RECORDS TO PROCESS:
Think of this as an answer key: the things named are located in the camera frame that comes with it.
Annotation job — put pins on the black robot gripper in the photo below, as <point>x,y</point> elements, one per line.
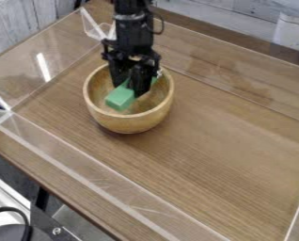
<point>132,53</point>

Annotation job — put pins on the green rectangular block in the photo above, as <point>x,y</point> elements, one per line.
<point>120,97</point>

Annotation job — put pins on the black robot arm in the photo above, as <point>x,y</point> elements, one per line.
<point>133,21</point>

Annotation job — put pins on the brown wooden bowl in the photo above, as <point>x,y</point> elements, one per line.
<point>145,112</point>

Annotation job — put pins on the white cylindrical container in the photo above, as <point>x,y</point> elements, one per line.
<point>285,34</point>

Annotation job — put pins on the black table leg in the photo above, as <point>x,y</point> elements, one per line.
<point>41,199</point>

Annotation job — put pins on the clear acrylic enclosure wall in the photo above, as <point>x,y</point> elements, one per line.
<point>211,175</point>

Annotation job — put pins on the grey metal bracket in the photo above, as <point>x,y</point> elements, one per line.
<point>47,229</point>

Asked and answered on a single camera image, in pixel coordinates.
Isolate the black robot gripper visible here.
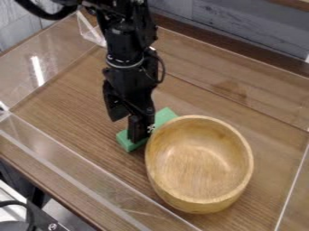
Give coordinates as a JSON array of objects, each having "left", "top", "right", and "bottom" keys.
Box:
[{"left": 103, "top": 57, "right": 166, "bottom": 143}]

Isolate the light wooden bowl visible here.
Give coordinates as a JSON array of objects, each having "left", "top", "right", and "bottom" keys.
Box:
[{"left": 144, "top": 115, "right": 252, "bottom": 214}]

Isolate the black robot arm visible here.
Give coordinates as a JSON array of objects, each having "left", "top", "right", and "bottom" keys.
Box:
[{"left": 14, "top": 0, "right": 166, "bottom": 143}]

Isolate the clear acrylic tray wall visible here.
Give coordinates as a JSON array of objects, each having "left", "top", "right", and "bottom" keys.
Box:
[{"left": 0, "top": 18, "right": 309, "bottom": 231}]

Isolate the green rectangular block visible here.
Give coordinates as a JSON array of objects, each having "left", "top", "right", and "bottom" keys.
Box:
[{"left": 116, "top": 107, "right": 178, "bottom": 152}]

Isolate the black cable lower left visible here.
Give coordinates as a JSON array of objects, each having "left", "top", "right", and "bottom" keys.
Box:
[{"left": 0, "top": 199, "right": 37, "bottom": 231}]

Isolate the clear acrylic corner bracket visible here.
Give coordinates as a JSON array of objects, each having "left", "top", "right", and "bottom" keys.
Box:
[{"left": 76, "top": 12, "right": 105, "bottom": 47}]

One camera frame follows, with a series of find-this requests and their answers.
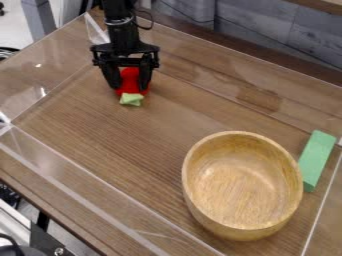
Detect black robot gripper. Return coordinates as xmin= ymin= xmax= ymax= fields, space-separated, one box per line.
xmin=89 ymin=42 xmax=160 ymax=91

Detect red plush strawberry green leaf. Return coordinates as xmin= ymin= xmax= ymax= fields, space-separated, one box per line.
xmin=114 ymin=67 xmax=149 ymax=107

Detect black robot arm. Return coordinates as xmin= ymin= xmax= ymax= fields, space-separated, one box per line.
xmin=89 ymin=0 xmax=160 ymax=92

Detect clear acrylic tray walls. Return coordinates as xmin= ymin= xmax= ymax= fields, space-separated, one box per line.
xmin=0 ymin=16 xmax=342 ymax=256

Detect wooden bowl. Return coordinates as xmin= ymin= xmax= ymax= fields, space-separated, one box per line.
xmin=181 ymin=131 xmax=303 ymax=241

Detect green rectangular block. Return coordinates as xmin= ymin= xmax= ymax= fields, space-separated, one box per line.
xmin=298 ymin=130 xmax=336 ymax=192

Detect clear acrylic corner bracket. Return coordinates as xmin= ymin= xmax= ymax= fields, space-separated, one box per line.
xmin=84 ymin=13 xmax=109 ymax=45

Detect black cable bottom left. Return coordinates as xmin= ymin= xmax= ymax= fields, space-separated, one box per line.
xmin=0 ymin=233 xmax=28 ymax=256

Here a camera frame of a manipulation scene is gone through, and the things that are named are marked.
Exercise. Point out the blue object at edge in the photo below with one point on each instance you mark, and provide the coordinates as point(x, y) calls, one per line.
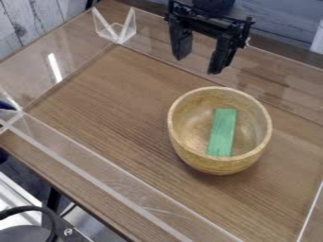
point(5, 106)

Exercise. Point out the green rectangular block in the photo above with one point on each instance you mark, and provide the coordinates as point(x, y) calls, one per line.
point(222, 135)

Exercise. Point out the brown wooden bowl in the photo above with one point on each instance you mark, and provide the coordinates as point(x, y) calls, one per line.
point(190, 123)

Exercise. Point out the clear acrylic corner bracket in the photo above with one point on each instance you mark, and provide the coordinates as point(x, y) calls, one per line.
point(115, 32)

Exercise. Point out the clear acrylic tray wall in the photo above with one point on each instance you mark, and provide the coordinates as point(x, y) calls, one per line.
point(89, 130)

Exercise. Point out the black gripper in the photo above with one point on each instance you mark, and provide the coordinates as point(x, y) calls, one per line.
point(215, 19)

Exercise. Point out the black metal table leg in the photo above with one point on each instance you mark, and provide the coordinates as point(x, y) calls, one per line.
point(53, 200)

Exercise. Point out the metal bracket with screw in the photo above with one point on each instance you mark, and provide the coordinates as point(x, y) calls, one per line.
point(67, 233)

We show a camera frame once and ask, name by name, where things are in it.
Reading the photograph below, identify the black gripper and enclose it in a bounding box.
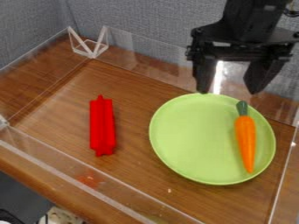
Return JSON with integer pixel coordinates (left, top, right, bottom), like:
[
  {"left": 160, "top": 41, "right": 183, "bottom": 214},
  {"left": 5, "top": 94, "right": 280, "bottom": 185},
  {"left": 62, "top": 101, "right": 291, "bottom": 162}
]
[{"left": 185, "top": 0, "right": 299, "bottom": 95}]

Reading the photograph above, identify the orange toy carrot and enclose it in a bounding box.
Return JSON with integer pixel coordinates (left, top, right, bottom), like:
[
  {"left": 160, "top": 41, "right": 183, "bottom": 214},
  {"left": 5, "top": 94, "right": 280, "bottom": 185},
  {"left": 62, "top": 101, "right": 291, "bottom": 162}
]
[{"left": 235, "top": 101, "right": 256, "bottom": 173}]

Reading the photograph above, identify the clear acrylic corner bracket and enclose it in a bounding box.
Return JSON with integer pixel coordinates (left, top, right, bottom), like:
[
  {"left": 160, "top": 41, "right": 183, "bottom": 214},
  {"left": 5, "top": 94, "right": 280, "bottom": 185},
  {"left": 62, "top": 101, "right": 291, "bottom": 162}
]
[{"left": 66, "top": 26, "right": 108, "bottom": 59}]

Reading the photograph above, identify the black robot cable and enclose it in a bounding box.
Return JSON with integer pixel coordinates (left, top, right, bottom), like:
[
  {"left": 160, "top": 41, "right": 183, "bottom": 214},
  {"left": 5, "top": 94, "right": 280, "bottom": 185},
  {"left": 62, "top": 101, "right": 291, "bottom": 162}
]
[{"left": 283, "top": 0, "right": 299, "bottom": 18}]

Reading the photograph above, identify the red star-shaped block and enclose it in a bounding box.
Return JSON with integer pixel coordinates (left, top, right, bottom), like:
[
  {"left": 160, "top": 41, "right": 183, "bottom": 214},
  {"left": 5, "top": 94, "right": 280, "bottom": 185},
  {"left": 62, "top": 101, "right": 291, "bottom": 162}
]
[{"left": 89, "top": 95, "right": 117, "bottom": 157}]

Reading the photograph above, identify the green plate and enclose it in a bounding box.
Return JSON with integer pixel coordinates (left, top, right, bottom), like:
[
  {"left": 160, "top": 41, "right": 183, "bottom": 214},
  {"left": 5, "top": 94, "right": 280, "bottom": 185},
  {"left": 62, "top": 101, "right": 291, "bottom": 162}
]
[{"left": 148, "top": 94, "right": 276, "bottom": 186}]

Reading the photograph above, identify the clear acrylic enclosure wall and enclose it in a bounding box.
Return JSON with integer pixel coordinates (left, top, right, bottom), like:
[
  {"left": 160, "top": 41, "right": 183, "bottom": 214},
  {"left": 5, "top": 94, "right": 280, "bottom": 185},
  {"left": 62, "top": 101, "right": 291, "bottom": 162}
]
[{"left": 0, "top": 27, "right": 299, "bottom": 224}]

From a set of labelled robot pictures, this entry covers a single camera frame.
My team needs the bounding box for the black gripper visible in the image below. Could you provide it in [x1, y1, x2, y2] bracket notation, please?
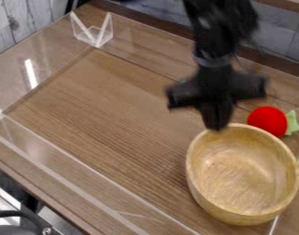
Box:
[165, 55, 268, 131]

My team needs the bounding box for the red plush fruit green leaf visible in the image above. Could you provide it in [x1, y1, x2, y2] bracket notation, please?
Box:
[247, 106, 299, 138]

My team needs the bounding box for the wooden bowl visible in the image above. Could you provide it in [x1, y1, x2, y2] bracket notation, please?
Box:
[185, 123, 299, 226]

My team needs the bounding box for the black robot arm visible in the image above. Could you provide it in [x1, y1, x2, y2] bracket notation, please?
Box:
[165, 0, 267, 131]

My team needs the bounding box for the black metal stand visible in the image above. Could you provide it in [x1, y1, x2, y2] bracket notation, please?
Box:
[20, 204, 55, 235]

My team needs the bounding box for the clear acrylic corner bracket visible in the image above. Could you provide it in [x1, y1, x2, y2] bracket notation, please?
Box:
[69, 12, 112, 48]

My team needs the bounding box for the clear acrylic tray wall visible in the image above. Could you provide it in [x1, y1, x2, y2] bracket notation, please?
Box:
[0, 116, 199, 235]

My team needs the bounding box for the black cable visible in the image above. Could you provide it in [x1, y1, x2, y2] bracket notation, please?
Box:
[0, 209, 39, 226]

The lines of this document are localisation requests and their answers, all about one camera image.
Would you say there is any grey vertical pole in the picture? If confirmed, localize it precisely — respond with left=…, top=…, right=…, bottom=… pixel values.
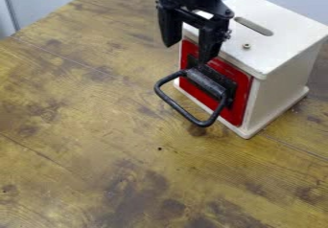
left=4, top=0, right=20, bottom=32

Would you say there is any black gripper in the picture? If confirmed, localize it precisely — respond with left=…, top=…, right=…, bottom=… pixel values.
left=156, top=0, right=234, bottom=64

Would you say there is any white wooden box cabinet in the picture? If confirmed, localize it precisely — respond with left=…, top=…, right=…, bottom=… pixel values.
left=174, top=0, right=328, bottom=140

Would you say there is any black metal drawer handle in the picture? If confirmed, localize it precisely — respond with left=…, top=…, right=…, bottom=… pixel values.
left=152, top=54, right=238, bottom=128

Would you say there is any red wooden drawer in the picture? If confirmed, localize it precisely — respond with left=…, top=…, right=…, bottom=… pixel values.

WHAT YOU SHOULD DO:
The required answer is the run of lines above, starting at the line with "Isolate the clear acrylic tray" and ending at the line with "One camera frame", reproduced exactly with both ends.

REPLY TO THE TASK:
Isolate the clear acrylic tray wall visible here.
Give coordinates as a JSON array of objects, each having "left", "top", "right", and "bottom" keys.
Box:
[{"left": 0, "top": 18, "right": 309, "bottom": 231}]

Isolate the green rectangular block visible here.
Give coordinates as a JSON array of objects, each having "left", "top", "right", and "bottom" keys.
Box:
[{"left": 116, "top": 107, "right": 178, "bottom": 152}]

Isolate the black cable lower left visible here.
Give coordinates as a JSON array of objects, each having "left", "top", "right", and "bottom" keys.
Box:
[{"left": 0, "top": 199, "right": 37, "bottom": 231}]

Isolate the clear acrylic corner bracket visible here.
Give coordinates as a JSON array of objects, each having "left", "top", "right", and "bottom" keys.
Box:
[{"left": 76, "top": 12, "right": 105, "bottom": 47}]

One camera frame follows, with a series of find-this requests and their answers.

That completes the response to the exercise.